Artificial Intelligence assists in Shanghai cancer treatments

AI has participated in local cancer treatments, scoring a higher level of accuracy than human doctors. But they have one serious drawback: a lack of emotion.
Ti Gong

Doctors at Renji Hospital discuss complicated breast cancer cases through the assistance of Dr. Watson, an AI medical cognitive computer system.

Artificial Intelligence has played a part in local medical practice, with Shanghai’s Renji Hospital today announcing that AI is used to assist with genomics and disease diagnoses, and in the treatment of complicated breast cancer cases.

Dr. Watson, an IBM developed medical cognitive computer system, is now mainly used for assisting in cancer treatment. It has been involved in the treatment of eight types of cancer such as lung cancer, breast cancer and gastric cancer, in 14 countries and regions. So far, it has reached a level of 90 percent accuracy in cancer diagnosis, which is higher than that of human doctors.

The breast disease department of Renji Hospital is the first department in the nation to introduce Dr. Watson into its multi-disciplinary team for complicated breast cancer case discussion.

Whenever inputting information about a patient’s condition, the system can recommend several treatment plans being screened from over 300 medical journals, over 250 medical books and 15 million pages of articles. It also can detect mutated genes through patients' genetic testing reports and recommend plans in line with personal conditions.
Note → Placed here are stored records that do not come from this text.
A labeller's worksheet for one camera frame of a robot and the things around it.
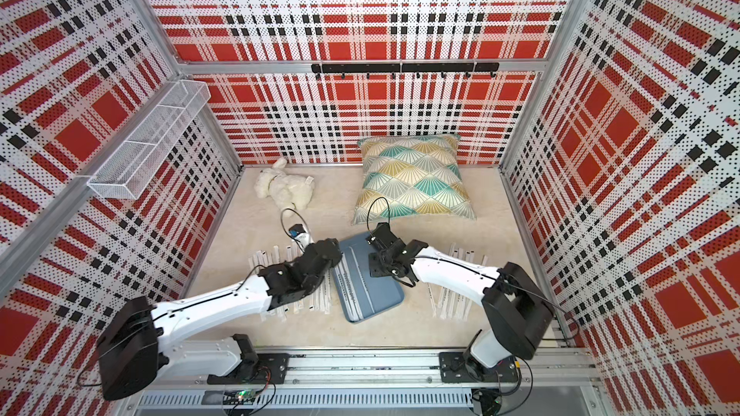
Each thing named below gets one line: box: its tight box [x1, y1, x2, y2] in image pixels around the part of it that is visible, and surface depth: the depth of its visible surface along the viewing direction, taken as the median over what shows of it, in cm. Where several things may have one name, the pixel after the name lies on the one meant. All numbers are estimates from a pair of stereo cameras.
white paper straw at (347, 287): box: [334, 251, 363, 322], surface depth 87 cm
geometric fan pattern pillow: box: [352, 133, 477, 225], surface depth 97 cm
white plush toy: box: [254, 157, 316, 211], surface depth 108 cm
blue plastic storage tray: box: [340, 232, 405, 324], surface depth 88 cm
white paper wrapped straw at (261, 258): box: [256, 249, 267, 267], surface depth 97 cm
“The system is a very effective assistance to doctors and also can help us evaluate effects and risks of different treatment plans,” said Dr Lu Jinsong, director of Renji’s breast disease department. “Trained AI systems have a higher efficiency than human beings, but they can’t be used in untrained fields like special cancer cases and cases with no regularities," the doctor added.

"Computers also have no emotions and can’t understand patients' emotional requests to support diagnosis and treatment.”